::: THE RECORDS :::

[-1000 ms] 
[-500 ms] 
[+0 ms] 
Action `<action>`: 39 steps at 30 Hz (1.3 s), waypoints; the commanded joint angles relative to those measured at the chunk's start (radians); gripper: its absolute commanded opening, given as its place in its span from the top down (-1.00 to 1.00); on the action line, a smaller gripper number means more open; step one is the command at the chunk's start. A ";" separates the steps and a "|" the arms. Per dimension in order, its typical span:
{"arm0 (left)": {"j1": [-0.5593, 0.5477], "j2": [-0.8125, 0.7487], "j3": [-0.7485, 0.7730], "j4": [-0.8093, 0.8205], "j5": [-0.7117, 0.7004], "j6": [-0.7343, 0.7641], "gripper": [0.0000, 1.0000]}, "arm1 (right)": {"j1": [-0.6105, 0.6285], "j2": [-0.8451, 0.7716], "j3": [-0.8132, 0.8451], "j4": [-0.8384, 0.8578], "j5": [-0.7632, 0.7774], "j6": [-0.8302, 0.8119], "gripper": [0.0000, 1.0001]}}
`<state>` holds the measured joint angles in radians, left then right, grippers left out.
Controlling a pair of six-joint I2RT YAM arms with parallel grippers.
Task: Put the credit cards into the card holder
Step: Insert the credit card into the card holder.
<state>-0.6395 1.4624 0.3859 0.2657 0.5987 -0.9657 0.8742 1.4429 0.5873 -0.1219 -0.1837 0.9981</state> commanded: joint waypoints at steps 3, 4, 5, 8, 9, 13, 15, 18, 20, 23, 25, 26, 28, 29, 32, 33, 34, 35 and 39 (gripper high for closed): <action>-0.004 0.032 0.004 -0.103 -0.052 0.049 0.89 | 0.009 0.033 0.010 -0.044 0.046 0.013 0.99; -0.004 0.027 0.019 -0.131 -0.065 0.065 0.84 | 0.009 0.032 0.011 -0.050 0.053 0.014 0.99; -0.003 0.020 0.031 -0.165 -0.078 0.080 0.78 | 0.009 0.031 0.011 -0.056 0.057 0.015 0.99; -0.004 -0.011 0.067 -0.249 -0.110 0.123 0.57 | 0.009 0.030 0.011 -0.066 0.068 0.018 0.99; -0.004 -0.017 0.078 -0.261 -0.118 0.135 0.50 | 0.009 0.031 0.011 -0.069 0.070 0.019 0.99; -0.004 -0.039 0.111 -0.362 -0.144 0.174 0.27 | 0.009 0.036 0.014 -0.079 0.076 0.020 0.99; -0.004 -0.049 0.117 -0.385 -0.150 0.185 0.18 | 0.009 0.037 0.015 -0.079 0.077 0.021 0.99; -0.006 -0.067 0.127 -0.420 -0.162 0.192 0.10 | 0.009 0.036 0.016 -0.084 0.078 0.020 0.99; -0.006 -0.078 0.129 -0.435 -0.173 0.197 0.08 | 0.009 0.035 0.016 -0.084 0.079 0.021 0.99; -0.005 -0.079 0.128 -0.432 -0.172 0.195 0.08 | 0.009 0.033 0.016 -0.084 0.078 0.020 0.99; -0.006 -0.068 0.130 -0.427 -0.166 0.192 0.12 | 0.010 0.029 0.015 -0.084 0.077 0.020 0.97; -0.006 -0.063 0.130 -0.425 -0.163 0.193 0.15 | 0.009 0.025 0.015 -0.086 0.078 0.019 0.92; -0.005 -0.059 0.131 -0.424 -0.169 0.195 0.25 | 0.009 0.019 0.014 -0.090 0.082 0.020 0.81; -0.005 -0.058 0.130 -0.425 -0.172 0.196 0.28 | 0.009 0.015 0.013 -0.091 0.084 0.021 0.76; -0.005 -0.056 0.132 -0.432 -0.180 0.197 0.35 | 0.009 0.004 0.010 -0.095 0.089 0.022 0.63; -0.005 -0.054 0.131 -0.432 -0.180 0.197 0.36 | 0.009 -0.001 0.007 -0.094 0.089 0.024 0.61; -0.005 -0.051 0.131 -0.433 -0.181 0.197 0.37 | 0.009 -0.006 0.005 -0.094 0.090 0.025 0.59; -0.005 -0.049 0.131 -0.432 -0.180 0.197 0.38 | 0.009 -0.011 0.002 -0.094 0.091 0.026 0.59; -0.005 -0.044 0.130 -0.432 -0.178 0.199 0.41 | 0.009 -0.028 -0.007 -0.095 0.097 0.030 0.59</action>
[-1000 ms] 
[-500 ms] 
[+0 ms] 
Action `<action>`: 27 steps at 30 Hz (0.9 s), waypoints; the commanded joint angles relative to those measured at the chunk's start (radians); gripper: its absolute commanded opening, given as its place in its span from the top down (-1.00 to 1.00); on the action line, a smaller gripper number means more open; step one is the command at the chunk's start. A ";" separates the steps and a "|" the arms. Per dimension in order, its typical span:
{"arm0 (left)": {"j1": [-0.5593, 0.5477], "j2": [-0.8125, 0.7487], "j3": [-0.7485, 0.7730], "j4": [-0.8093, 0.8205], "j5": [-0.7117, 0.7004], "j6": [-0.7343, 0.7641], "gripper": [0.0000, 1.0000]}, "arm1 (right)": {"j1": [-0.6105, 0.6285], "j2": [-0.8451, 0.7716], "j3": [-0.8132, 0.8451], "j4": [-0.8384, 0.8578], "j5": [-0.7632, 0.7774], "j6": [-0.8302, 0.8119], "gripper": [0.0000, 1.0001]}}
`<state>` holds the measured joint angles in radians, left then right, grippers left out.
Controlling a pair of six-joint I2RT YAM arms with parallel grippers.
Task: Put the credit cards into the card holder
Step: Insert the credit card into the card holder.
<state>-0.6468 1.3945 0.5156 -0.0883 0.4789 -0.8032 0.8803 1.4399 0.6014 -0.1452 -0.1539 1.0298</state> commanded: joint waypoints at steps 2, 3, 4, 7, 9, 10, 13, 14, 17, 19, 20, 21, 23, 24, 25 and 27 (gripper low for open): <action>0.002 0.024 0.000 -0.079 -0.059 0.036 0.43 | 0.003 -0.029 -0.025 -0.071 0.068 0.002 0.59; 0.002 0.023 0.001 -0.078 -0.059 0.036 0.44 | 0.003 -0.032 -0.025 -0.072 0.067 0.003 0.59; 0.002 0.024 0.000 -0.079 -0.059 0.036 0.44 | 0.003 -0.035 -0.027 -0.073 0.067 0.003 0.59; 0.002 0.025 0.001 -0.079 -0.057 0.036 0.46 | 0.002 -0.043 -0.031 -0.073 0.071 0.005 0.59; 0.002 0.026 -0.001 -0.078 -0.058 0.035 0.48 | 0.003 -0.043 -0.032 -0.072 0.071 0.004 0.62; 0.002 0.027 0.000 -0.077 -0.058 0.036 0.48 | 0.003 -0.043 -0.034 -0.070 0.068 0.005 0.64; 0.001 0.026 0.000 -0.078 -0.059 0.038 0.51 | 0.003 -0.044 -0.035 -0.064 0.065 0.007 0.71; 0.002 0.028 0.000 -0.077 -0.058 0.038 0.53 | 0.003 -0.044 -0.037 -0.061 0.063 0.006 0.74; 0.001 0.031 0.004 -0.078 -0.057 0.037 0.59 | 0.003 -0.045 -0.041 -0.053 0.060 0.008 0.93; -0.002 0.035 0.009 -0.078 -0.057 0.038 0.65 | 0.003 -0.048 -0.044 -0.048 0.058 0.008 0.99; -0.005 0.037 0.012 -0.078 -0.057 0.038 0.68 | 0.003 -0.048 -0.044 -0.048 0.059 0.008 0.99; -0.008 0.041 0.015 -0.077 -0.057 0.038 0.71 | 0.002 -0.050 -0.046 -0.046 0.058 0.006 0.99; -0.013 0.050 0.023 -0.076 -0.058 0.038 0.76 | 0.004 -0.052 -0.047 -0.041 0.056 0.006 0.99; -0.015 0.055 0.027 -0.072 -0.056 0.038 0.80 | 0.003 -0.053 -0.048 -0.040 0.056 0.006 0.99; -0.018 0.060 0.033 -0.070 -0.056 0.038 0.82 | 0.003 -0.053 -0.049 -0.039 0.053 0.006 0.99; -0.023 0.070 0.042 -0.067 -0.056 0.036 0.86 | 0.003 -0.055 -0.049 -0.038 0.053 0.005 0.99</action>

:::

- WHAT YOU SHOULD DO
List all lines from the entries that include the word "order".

- ANSWER FOR THIS EXERCISE
Action `<action>`: 39 steps at 30 Hz (1.3 s), waypoints; the commanded joint angles relative to those measured at the chunk's start (radians); gripper: its absolute commanded opening, given as its place in its span from the top down (-1.00 to 1.00); on the action line, a smaller gripper number means more open; step one is the command at the chunk's start. A ";" separates the steps and a "|" the arms. Per dimension in order, its typical span:
Action `<action>`: 27 steps at 30 Hz (0.9 s), waypoints; the commanded joint angles relative to those measured at the chunk's start (radians); gripper: its absolute commanded opening, given as its place in its span from the top down (-1.00 to 1.00); on the action line, a smaller gripper number means more open; step one is the command at the chunk's start. A ";" separates the steps and a "|" the arms. Per dimension in order, its typical span:

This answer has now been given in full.